2. ROMANCE INICIÁTICO

HCHA

II. Um romance iniciático ismaelita do século X

O texto árabe inédito intitulado “O Livro do Sábio e do Discípulo” (Kitab al-alim wa'l-gholam) pertence ao gênero do romance iniciático e expõe, em esquema ideal, o sentido e o processo de tornar-se ismaelita.

A estrutura dramática do romance não é nem narrativa em primeira ou terceira pessoa nem diálogo platônico, mas uma encenação dialogada com personagens distintos, deslocamentos e ação progressiva comparável aos mistérios medievais.

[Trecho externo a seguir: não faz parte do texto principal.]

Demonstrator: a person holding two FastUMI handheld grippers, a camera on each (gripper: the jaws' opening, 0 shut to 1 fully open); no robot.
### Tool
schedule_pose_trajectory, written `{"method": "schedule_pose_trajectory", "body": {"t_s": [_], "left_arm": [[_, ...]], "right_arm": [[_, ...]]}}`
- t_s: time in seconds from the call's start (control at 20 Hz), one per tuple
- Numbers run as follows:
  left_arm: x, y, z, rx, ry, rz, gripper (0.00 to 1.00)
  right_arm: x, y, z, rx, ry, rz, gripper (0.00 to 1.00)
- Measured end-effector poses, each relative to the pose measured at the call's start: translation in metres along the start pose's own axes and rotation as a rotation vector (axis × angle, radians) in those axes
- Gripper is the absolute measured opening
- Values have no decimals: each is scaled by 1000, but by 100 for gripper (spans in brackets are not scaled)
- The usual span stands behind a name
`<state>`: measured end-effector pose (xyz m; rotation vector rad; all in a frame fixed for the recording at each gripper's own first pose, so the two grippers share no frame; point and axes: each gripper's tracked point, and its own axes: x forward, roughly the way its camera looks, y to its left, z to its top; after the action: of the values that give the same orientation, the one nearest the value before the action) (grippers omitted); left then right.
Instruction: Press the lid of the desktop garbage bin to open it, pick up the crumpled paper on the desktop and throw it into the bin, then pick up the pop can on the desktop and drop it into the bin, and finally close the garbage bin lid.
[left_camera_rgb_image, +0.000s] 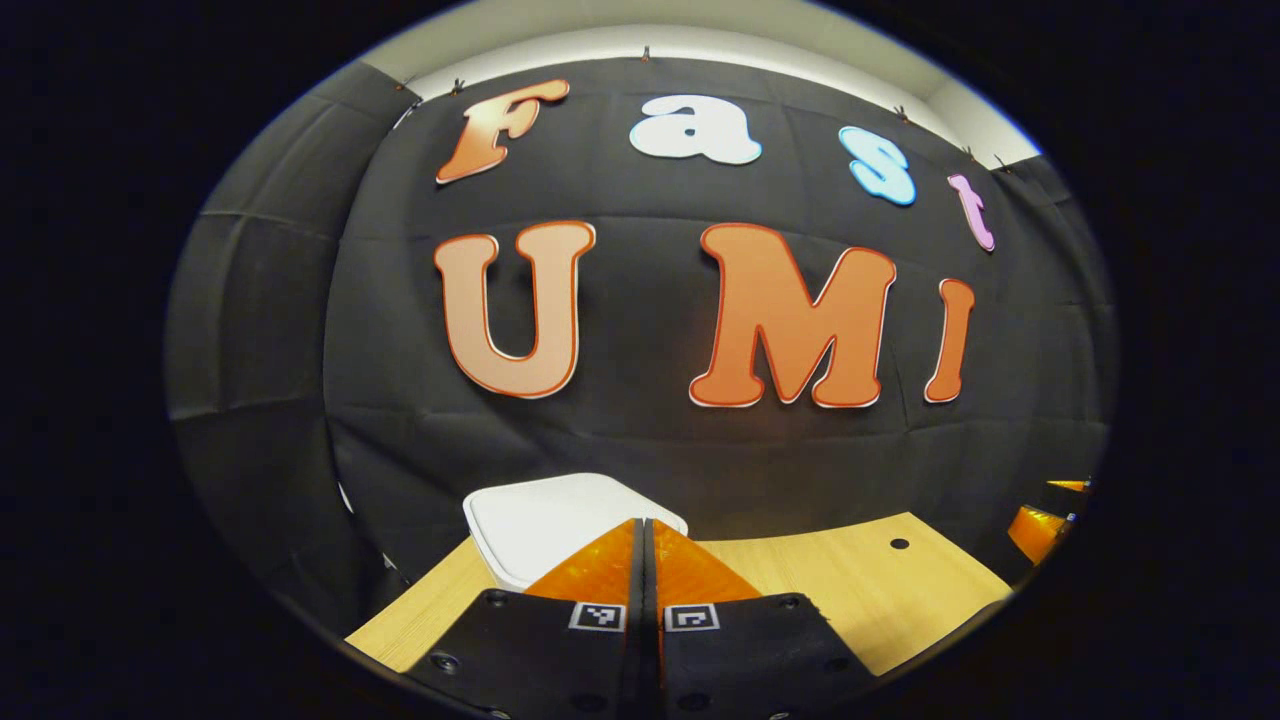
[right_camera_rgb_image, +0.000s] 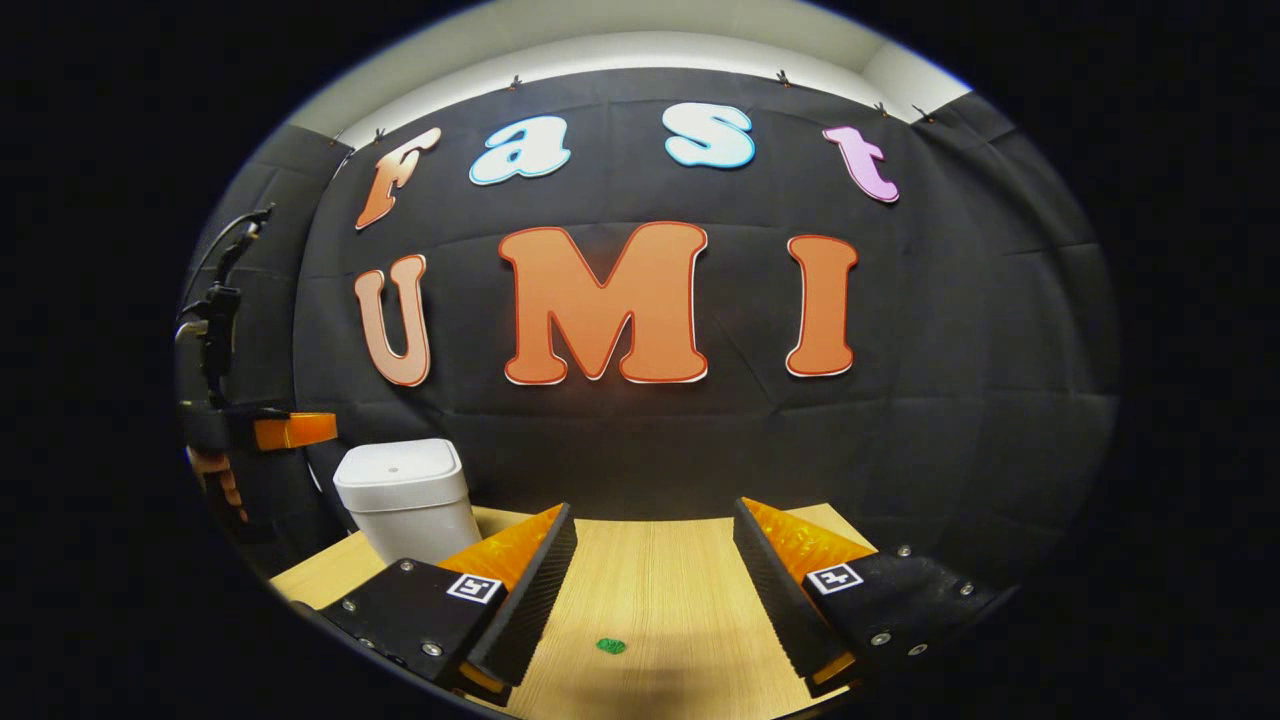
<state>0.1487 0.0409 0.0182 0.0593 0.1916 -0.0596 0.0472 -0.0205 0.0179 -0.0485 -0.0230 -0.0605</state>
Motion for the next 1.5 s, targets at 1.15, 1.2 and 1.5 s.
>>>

O prólogo do romance apresenta, sob a forma de monólogo interior do dai, os dois grandes leitmotivs que estruturam toda a obra: a ressurreição dos mortos e a ética do depósito confiado.

A ressurreição dos mortos, primeiro leitmotiv, refere-se aos mortos no sentido verdadeiro — os espiritualmente mortos pela ignorância — e é provocada pelo tawil, hermenêutica que promove todas as coisas ao nível de símbolos e opera a nova nascença espiritual.

O segundo leitmotiv — a ética do depósito confiado — impõe ao gnóstico a consciência de não ser o último elo da cadeia da gnose (silsilat al-irfan) e o dever de transmiti-la, configurando uma dupla busca.

O Sábio persa partiu de sua terra em viagem missionária porque, sem encontrar o discípulo a quem transmitir o depósito, permanece pobre — assim como foi pobre antes de encontrar a gnose — e sua metodologia de busca do discípulo revela a pedagogia espiritual ismaelita.

A chegada do Sábio a uma aldeia desconhecida ao entardecer e o encontro com os habitantes num estabelecimento de reunião ilustram de forma exemplar essa pedagogia.

O diálogo inicial entre o Sábio e o jovem discípulo reproduz os dois leitmotivs centrais e inaugura o processo pedagógico da gnose ismaelita.

A questão da seleção espiritual implicada pelo esoterismo é respondida pela ética do depósito confiado, que exclui qualquer mérito pessoal e aponta para a preservação da integridade da Palavra.

O Sábio corrige a ilusão do discípulo de que já não seria ignorante, demonstrando que a ignorância intrínseca é comum a quem ainda não tem experiência pessoal do Imã.

O discípulo é convidado a abraçar um ecumenismo teológico das religiões que o ismaelismo talvez tenha sido o primeiro a formular, percebendo a sucessão das religiões segundo o esquema do hexâemero.

As cinco condições impostas pelo Sábio ao discípulo para aceitar ser seu guia definem a ética da relação iniciática.

Após um período de incubação marcado por encontros e separações alternados, o Sábio confronta o discípulo com sua responsabilidade por meio da imagem da chave que torna lícita ou ilícita a Religião.

O engajamento do discípulo, cuja fórmula o texto não revela, marca sua entrada no partido de Deus e no partido dos Amigos de Deus.